■ Problem details ■
All lines of the records below that contain the word "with" must be listed.

■ Exercise material ■
----
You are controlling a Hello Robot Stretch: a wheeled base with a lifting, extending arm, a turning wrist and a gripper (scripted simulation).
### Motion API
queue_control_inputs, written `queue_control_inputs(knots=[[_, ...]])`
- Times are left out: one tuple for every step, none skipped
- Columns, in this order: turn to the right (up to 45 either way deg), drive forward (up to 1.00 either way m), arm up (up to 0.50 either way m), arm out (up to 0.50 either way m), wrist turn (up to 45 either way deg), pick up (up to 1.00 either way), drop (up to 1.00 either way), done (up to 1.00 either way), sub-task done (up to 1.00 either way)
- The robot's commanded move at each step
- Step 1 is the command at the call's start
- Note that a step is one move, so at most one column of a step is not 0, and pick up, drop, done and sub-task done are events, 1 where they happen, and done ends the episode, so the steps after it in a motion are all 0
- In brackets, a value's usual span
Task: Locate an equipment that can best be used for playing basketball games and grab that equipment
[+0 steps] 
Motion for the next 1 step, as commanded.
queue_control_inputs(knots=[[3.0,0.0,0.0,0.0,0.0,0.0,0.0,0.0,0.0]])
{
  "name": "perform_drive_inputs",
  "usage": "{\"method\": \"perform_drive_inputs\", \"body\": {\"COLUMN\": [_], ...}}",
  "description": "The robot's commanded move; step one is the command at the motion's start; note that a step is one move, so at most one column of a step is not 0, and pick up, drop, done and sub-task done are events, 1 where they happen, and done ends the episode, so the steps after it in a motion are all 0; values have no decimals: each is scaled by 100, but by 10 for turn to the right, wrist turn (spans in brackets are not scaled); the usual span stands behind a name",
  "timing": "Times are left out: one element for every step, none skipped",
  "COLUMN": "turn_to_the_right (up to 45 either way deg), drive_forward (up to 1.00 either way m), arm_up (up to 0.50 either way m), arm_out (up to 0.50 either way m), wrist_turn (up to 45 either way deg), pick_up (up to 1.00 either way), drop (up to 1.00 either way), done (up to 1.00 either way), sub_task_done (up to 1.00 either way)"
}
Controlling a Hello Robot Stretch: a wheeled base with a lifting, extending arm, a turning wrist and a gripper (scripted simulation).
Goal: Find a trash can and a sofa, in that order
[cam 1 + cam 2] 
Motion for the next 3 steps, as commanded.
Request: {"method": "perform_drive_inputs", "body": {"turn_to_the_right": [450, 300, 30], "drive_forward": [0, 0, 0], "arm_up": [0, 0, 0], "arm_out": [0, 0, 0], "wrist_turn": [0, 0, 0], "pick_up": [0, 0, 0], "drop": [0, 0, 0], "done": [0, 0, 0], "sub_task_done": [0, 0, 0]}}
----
■ Solution for this task ■
You are controlling a Hello Robot Stretch: a wheeled base with a lifting, extending arm, a turning wrist and a gripper (scripted simulation).
Controlling a Hello Robot Stretch: a wheeled base with a lifting, extending arm, a turning wrist and a gripper (scripted simulation).

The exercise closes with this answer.